The much lov’d sister, parent, friend, and wife.”


“The young, the beauteous ATICHESON, to fame?”


“In form thy DALGLEISH every couch attend,

And to each pulse thy kind assistance lend.”


Intrepid CAMPBELL! let the muse admire

They gorgeous tenderness and manly fire

Whom not the pistol’s levell’d tube could awe,

Though held by hands restain’d by right nor law;”

           In his poem, Burke also criticizes the mob for aiming their guns at women and children – calling them “warlike blades”8. While he didn’t put himself down as the author of this poem, Joseph Calvert, a self-proclaimed patriot and anti-inoculationist, published an essay in Rind’s Gazette on February 23rd, 1769 that criticizes Burke’s poetic style, but not necessarily the topic of the poem. While he never states that he knows that Burke was the author of the poem, he calls the author “The Man of Rhyme” and labels him as vain. Calvert, by April 1769, publically called out Burke as the author of this poem and again attacks his character and not the topic of inoculation5.

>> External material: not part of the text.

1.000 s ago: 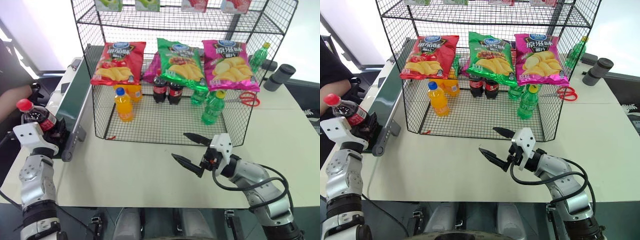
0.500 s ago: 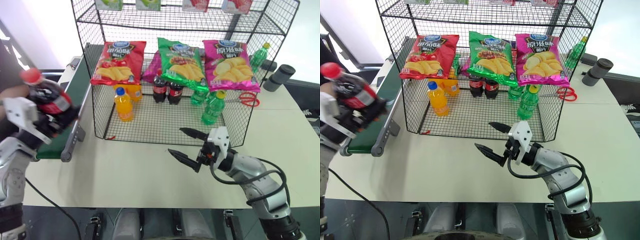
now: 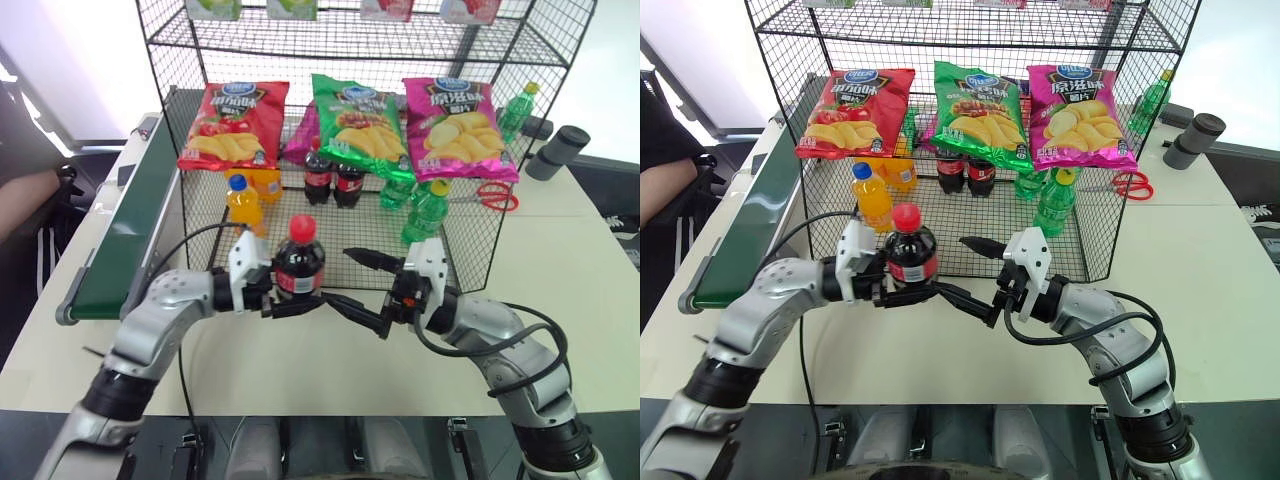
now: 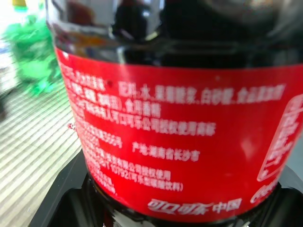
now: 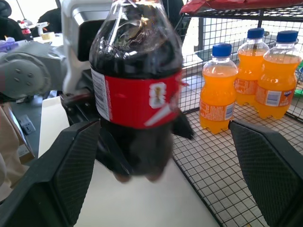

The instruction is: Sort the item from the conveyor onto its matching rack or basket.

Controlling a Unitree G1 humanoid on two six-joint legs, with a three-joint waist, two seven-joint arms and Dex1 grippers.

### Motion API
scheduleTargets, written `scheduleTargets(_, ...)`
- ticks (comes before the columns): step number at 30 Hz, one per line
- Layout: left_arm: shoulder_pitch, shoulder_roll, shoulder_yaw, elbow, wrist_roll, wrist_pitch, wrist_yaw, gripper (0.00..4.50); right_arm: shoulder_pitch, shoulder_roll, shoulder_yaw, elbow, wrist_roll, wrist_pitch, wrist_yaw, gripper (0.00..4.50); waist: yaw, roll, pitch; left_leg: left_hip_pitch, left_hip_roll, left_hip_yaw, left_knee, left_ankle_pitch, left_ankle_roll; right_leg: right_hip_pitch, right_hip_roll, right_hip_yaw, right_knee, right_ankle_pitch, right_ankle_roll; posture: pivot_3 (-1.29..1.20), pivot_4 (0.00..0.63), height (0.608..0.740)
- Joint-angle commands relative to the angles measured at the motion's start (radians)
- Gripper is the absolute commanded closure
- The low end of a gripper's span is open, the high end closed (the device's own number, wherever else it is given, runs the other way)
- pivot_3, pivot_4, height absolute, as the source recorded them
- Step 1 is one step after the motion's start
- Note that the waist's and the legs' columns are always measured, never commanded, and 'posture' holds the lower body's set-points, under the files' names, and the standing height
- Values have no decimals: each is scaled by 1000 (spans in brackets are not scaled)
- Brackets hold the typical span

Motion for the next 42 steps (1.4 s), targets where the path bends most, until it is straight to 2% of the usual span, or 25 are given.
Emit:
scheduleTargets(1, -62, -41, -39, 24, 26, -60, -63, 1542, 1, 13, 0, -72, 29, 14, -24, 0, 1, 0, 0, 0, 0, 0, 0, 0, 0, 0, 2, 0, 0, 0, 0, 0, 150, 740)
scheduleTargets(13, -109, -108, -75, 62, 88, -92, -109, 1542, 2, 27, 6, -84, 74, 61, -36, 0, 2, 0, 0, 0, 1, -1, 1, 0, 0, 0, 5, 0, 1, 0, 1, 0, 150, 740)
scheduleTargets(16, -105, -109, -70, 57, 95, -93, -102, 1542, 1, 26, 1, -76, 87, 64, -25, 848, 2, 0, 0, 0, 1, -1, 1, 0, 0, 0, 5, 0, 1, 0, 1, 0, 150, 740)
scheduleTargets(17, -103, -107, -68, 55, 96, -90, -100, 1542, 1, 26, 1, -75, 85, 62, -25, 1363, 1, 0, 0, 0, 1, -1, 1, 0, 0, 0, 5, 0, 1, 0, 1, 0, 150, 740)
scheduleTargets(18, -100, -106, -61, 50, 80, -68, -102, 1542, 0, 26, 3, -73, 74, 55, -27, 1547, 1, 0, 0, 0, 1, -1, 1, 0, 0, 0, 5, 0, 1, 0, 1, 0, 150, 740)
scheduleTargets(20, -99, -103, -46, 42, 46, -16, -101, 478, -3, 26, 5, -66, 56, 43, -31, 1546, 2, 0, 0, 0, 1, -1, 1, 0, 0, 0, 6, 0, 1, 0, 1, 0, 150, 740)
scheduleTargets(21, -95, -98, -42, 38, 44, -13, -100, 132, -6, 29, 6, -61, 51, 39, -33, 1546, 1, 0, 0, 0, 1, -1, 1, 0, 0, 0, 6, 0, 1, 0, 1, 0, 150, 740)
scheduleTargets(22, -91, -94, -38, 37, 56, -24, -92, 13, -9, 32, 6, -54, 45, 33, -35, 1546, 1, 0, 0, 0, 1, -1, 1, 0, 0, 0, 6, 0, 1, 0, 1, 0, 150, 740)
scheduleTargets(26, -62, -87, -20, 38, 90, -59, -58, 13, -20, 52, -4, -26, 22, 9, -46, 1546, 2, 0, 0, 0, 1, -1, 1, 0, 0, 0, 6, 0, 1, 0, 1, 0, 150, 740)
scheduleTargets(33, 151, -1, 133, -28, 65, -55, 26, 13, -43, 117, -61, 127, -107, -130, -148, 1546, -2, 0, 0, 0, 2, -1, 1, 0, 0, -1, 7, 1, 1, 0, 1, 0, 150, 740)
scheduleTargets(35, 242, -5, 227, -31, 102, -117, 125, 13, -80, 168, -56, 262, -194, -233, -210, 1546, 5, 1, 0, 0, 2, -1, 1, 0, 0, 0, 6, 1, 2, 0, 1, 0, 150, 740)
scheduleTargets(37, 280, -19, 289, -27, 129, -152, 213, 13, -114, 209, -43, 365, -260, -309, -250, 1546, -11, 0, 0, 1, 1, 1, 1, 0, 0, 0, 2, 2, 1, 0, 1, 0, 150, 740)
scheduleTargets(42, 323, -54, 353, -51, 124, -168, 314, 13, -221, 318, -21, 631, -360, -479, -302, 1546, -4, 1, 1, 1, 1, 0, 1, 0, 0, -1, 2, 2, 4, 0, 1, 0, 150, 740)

  1. Gherini, Claire. “Rationalizing Disease: James Kilpatrick’s Atlantic Struggles with Smallpox Inoculation.” Atlantic Studies 7, no. 4 (2010): 421–446.
  2. Kilpatrick, James. “A Full and Clear Reply to Doct. Thomas Dale,” 1739.
  3. Blake, John B. “The Inoculation Controversy in Boston: 1721-1722.” New England Quarterly, 1952, 489–506.
  4. Henderson, Patrick. “Smallpox and Patriotism: The Norfolk Riots, 1768-1769.” The Virginia Magazine of History and Biography 73, no. 4 (1965): 413–24.
  5. Watterson, John. “Poetic Justice; Or, an Ill-Fated Epic by Thomas Burke.” The North Carolina Historical Review 55, no. 3 (1978): 339–346.
  6. Dalgleish, John. Virginia Gazette, Purdie and Dixon, April 14, 1768.